■ Exercise requirements
The answer must restate the listing word for word, without its images.

━━━━━━━━━━

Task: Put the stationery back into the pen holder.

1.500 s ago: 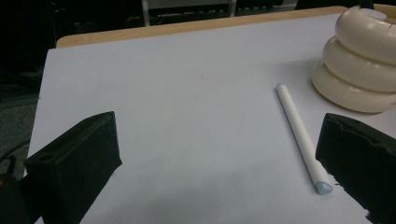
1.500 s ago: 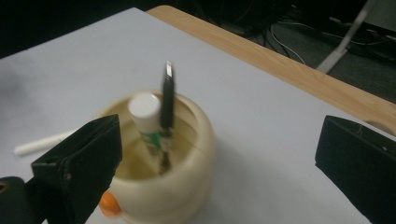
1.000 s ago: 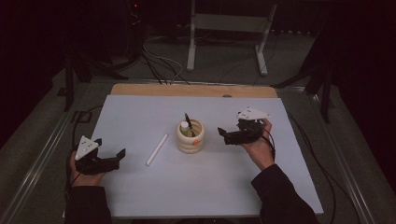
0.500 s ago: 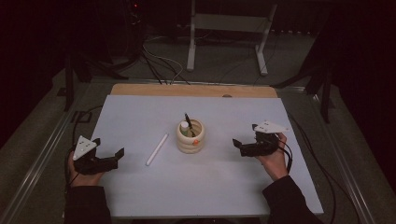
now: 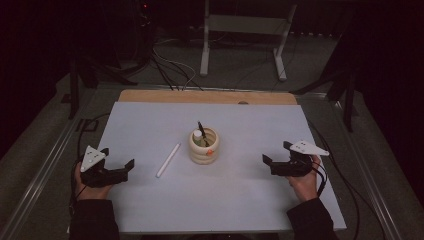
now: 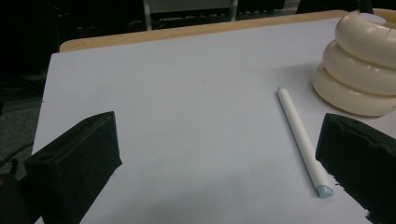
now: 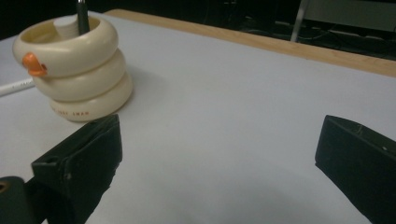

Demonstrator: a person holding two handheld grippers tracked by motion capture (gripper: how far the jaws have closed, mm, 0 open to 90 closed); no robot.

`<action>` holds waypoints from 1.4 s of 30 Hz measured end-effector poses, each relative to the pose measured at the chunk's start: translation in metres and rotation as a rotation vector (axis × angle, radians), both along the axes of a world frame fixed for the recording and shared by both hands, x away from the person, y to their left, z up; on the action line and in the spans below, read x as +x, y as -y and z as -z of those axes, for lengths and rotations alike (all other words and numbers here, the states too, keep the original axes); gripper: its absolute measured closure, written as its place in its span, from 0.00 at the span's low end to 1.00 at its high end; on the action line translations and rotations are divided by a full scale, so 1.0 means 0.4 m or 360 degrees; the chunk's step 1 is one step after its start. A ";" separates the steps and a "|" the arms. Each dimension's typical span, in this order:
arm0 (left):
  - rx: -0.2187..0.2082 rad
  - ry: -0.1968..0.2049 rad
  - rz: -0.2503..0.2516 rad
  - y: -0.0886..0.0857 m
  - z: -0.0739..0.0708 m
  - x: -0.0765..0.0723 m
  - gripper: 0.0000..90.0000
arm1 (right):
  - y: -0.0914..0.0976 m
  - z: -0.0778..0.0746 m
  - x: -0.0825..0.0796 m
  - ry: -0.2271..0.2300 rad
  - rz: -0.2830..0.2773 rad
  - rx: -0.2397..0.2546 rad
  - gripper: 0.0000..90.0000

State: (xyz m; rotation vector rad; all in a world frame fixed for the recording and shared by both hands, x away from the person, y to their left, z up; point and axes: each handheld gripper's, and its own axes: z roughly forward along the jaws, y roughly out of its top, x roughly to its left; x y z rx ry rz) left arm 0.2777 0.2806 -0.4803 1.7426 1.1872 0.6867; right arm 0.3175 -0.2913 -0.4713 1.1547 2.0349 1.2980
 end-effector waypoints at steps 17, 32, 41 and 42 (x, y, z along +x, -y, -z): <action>0.0048 -0.0083 -0.0051 0.035 -0.050 0.027 0.00 | 0.024 0.004 0.000 0.0009 0.0040 0.0045 0.01; 0.0210 -0.0161 0.0018 0.097 -0.111 0.090 0.00 | 0.037 0.005 0.000 -0.0002 0.0075 0.0135 0.01; 0.0354 -0.0250 0.0091 0.151 -0.125 0.136 0.00 | 0.042 0.008 0.001 -0.0015 0.0093 0.0145 0.01; 0.0372 -0.0263 0.0097 0.154 -0.125 0.141 0.00 | 0.042 0.008 0.001 -0.0015 0.0096 0.0146 0.01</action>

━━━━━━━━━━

■ Finished task
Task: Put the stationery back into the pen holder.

1.500 s ago: 
1.500 s ago: 
1.000 s ago: 
0.500 s ago: 
now: 
now: 
now: 

Demonstrator: a person holding two handheld grippers tracked by motion capture (gripper: how far the jaws have closed, mm, 0 open to 90 closed); no robot.

`<action>` holds waypoints from 1.4 s of 30 Hz measured end-effector poses, each relative to the pose measured at the chunk's start: translation in metres and rotation as a rotation vector (axis × angle, radians), both along the axes of a world frame fixed for the recording and shared by both hands, x away from the person, y to their left, z up; on the action line and in the spans below, read x as +x, y as -y and z as -z of those axes, for lengths and rotations alike (all other words and numbers here, the states too, keep the original axes); gripper: its absolute measured closure, written as its place in its span, from 0.00 at the span's low end to 1.00 at its high end; on the action line translations and rotations are divided by a full scale, so 1.0 means 0.4 m or 360 degrees; the chunk's step 1 is one step after its start. A ";" separates the steps and a "|" the arms. Each dimension's typical span, in this order:
arm0 (left):
  - rx: -0.2187..0.2082 rad
  - ry: -0.1968..0.2049 rad
  - rz: -0.2503..0.2516 rad
  - y: -0.0886..0.0857 m
  - z: -0.0739..0.0708 m
  - x: -0.0765..0.0723 m
  - gripper: 0.0000..90.0000
arm1 (right):
  - y: -0.0914..0.0976 m
  - z: -0.0778..0.0746 m
  - x: -0.0825..0.0796 m
  - ry: -0.2271..0.2300 rad
  - rz: -0.2830..0.2773 rad
  - rx: -0.2397..0.2546 rad
  - gripper: 0.0000..90.0000

State: (xyz m; rotation vector rad; all in a world frame fixed for the recording and shared by both hands, x away from the person, y to their left, z up; point and axes: each handheld gripper's, and its own axes: z roughly forward along the jaws, y roughly out of its top, x roughly to its left; x y z rx ry rz) left arm 0.2777 0.2806 -0.4803 1.7426 1.1872 0.6867; right arm 0.3175 -0.2913 -0.4713 1.1547 2.0349 1.2980
 end-effector waypoints at steps 17, 32, 41 and 42 (x, y, z along +x, -y, -z): <action>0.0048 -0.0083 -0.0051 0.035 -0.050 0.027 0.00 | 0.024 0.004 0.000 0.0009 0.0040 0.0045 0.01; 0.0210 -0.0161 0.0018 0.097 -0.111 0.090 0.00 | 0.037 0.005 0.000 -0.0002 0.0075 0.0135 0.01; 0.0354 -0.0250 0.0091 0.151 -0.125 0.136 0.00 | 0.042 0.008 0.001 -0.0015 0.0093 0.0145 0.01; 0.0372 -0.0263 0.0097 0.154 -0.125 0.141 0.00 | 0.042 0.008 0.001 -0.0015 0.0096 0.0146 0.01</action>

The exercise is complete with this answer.